Task to carry out —
The whole listing that follows, pictures excepted, should be printed again exactly as given.
──────
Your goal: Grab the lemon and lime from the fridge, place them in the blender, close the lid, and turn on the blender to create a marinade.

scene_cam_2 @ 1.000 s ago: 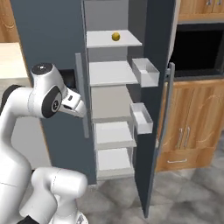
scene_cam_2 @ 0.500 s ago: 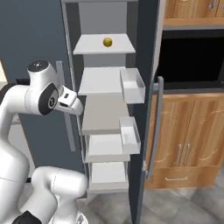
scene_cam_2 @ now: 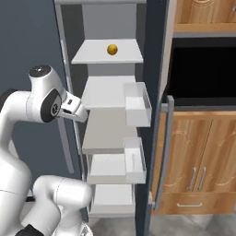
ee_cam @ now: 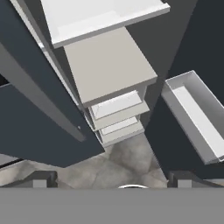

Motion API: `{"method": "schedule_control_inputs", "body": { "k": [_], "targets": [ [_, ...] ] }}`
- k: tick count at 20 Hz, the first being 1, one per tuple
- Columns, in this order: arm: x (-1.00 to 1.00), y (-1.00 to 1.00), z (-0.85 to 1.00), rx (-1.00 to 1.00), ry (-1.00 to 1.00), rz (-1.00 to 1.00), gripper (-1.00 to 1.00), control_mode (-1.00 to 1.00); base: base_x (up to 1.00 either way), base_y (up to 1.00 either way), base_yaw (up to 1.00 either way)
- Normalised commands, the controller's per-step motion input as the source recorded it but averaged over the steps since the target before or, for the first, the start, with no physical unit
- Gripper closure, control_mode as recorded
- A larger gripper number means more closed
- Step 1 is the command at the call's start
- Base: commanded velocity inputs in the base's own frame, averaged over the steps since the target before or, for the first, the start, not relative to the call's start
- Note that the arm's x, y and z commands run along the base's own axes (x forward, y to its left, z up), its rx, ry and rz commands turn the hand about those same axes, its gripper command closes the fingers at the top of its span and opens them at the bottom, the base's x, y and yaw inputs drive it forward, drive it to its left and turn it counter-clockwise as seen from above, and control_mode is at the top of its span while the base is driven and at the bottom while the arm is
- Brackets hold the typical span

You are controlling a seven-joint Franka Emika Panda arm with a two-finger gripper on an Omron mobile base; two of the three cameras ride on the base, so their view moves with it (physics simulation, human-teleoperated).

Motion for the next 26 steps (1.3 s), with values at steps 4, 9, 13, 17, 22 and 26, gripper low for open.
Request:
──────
Answer area —
Your goal: Grab the lemon and lime from the fridge, place them in the blender, close the lid, and turn on the blender to create a marinade.

scene_cam_2 @ 1.000 s ago: 
scene_cam_2 @ 0.500 s ago: 
scene_cam_2 @ now: 
ee_cam @ now: 

Motion API: `{"method": "schedule_control_inputs", "body": { "k": [_], "targets": [ [_, ...] ] }}`
- k: tick count at 20 Hz, the first being 1, one per tuple
- Columns, in this order: arm: x (-1.00 to 1.00), y (-1.00 to 1.00), z (-0.85 to 1.00), rx (-1.00 to 1.00), ry (-1.00 to 1.00), rz (-1.00 to 1.00), gripper (-1.00 to 1.00), control_mode (-1.00 to 1.00); base: base_x (up to 1.00 either way), base_y (up to 1.00 either way), base_yaw (up to 1.00 either way)
- Normalised commands, the controller's per-step motion input as the source recorded it but averaged over the steps since the target before or, for the first, the start, with no physical unit
- Gripper closure, control_mode as recorded
- A larger gripper number means more closed
- Step 1 is the command at the call's start
- Base: commanded velocity inputs in the base's own frame, averaged over the steps since the target before or, for the first, the start, not relative to the call's start
- Note that the arm's x, y and z commands run along the base's own axes (x forward, y to its left, z up), its rx, ry and rz commands turn the hand about those same axes, its gripper command closes the fingers at the top of its span and opens them at the bottom, the base's x, y and yaw inputs drive it forward, drive it to its left and turn it counter-clockwise as seen from above, and control_mode is at the top of its span while the base is driven and at the bottom while the arm is
- Brackets hold the typical span

You are controlling a seven-joint Franka Emika Panda arm with a two-finger gripper on an Omron mobile base; two of the three cameras ride on the base, so their view moves with it (physics simulation, human-teleoperated).

Motion for the next 26 steps (1.3 s), with values at steps 4, 9, 13, 17, 22 and 26, gripper low for open.
Request:

The answer to this exercise is complete.